The study aims to evaluate the costs and outcomes of targeted gene panels compared to exome sequencing for prenatally-diagnosed non-immune hydrops fetalis NIHF and fetal effusions. Next generation sequencing was cost-effective compared to a strategy without genetic testing. For those that undergo next generation sequencing, exome sequencing was the cost-effective strategy, leading to lower costs and fewer adverse perinatal outcomes compared to all other testing strategies using targeted gene panels.
The study aims to determine whether the additional implementation of a multifunctional telemedicine examination device resulted in fewer physical consultations, reduced service utilization, and lower health care expenditures among telemedicine-insured clients. The analysis is based on claims data from 135,636 clients insured in a telemedicine call center model covering the years 2019 and 2020. The treatment of telemedicine-insured clients was on average more cost-effective when they received the multifunctional telemedicine device.
Healthcare systems, utilization, initiatives, guidelines:
PRECISION is an initiative from the Belgian Society of Medical Oncology (BSMO) in collaboration with several stakeholders, encompassing four programs that aim to boost genomic and clinical knowledge with the ultimate goal to offer patients with metastatic solid tumors molecularly guided treatments. The PRECISION 1 study has led to the creation of a clinico-genomic database. The PRECISION 2 project consists of investigator-initiated phase II studies aiming to provide access to a targeted drug for patients whose tumors harbor actionable mutations in case the matched drug is not available through reimbursement or clinical trials in Belgium.
9. Implementation of a new Digi-HTA process for digital health technologies in Finland
There has been a lack of health technology assessment (HTA) methods for novel digital health technologies (DHTs) such as mHealth, artificial intelligence, and robotics in Finland. The Digi-HTA method has been developed for this purpose (Digi-HTA is digital assessment framework created by the University of Oulu, in collaboration with the Finnish Coordinating Center for Health Technology Assessment (FinCCHTA). The aim of this study is to determine whether it would be possible to use Digi-HTA recommendations to support healthcare decision-makers.
10. Practice guidelines for BRCA1/2 tumour testing in ovarian cancer
This document, developed by the Canadian College of Medical Geneticists (CCMG) and the Canadian Association of Pathologists, aims to provide pre-analytical, analytical, and post-analytical considerations and recommendations to Canadian clinical laboratories developing, validating, and offering next-generation sequencing (NGS)-based BRCA1 and BRCA2 (BRCA1/2) tumor testing in ovarian cancers.

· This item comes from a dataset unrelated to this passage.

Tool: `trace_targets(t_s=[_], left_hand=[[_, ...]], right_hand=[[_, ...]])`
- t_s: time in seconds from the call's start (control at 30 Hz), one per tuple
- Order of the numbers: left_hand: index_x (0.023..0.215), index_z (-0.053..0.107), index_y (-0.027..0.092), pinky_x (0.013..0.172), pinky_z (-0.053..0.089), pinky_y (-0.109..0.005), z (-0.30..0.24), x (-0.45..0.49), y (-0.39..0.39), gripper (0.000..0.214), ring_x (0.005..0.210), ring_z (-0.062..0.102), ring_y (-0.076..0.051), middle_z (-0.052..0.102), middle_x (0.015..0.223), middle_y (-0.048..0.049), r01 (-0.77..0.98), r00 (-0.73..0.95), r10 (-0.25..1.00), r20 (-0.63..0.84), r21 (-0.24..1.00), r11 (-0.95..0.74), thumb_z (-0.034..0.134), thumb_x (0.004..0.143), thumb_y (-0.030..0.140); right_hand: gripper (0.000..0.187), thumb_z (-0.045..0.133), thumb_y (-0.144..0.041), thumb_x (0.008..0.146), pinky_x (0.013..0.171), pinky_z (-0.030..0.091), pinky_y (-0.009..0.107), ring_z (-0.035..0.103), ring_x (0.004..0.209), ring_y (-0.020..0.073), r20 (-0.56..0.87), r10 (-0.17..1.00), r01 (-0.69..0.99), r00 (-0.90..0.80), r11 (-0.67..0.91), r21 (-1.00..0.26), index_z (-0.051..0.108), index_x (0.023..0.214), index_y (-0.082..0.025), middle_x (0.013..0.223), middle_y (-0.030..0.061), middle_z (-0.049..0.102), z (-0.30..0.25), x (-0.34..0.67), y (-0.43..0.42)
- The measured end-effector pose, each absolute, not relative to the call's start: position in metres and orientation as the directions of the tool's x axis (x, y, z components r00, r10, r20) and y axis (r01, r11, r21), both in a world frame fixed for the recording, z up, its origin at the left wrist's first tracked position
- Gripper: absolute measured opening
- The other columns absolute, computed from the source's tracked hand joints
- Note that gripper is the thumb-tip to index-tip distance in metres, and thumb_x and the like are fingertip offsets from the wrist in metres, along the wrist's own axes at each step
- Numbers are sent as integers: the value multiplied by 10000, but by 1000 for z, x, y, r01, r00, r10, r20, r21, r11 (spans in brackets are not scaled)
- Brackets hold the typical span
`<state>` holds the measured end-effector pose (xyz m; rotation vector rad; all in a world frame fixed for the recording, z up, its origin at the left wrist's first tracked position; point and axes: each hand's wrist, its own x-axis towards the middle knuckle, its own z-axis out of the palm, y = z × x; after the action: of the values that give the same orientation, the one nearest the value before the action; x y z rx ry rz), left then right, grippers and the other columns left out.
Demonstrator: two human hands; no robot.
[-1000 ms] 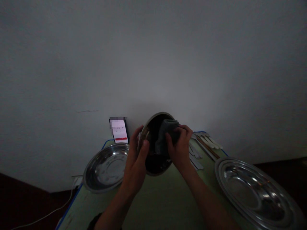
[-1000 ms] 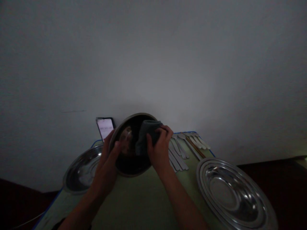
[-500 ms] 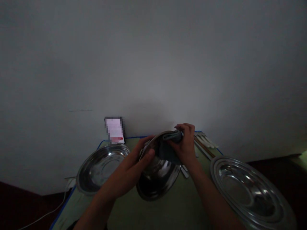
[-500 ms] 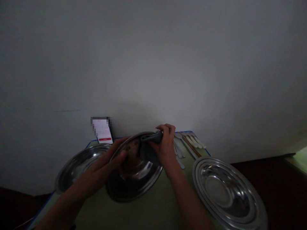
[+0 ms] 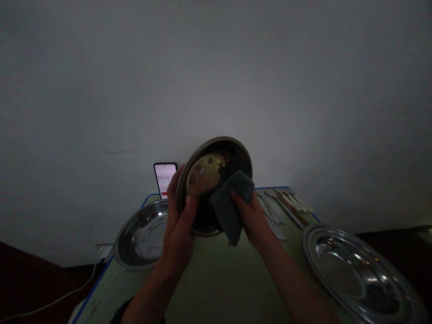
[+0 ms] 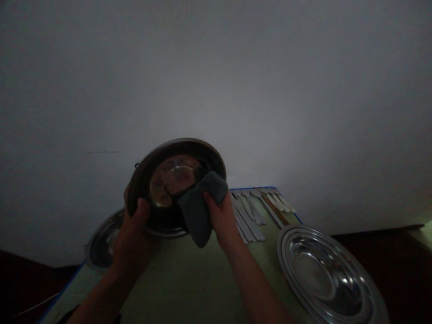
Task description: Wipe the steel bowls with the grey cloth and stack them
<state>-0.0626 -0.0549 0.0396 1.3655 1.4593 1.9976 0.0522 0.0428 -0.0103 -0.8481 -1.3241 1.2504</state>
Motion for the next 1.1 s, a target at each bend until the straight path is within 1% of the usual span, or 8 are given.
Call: trace_targets(t_s=[0.1,0.27,0.33,0.43,0.67,0.87,1.0,1.1], left_hand=[[1441,296,346,1129,322,-414,33,-58,-52,603,1372,384,-236,402,1508,-26,293,-392,720,573,819,-493,548,893,360],[1434,312,340,942,525,-401,45,-81,-60,717,1203,570,-281,551,1375,-79,436,-173,899,403,850,-297,664,809,352],[1365,448,288,851,569,-384,53,-94,-64,597,1063,654,-285,654,1225,-96,510,-172,928,332,836,-204,643,812,405],[1407,410,254,727,595,-361,60,-105,-70,642,949,694,-286,635,1261,-137,629,-138,949,284,765,-138,607,821,426],[1422,396,220,908,506,-453,57,-86,-77,519,1075,643,-286,649,1251,-133,800,134,961,243,546,-250,417,911,307],[1421,410,254,910,476,-499,62,-85,-82,532,1059,636,-304,651,1251,-115,789,13,946,325,578,-209,426,892,303],[1430,338,246,835,516,-426,56,-84,-69,623,952,657,-249,681,1145,-85,541,-242,882,404,811,-223,491,827,211],[1336,424,198,940,479,-399,48,-80,-57,548,1074,617,-241,648,1192,-82,412,-473,753,457,871,-269,540,800,214]], right_hand=[[503,668,-399,736,861,536,433,663,1005,259,131,950,-272,-282,52,-961,534,1156,-156,1173,155,664,-16,43,38],[457,737,-369,645,806,523,444,662,892,278,347,937,127,23,342,-931,613,1024,-146,986,128,715,-7,68,55],[328,675,-326,717,801,517,430,663,864,259,488,872,208,38,470,-858,640,998,-161,946,98,724,4,81,56],[297,583,-189,769,826,512,387,667,901,220,701,713,292,-27,676,-677,643,1059,-213,992,53,724,20,90,45],[295,532,-122,806,861,502,385,626,969,209,831,446,331,-331,880,-341,584,1074,-234,1020,61,671,20,83,32],[81,589,-256,790,693,495,330,613,747,194,808,584,384,-80,766,-516,591,863,-221,795,21,657,-3,84,53],[248,609,-423,787,742,484,370,606,802,225,642,756,352,124,572,-741,609,875,-191,835,53,662,-13,73,57],[350,575,-474,803,754,496,385,629,849,246,467,882,211,61,446,-870,607,966,-167,914,91,682,-21,54,49]])
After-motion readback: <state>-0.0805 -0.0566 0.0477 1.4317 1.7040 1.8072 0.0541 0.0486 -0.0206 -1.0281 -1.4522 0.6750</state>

This study aims to evaluate the acceptability, implementation, and usability of an Australian-specific cardiac guidelines mobile app. Health professionals supported the development of the Smart Heart Guidelines app. Although initial downloads were promising, the frequency of using the app was low and deletion rates were high. Further evaluation of users' experience of the most and least useful components of the app is needed.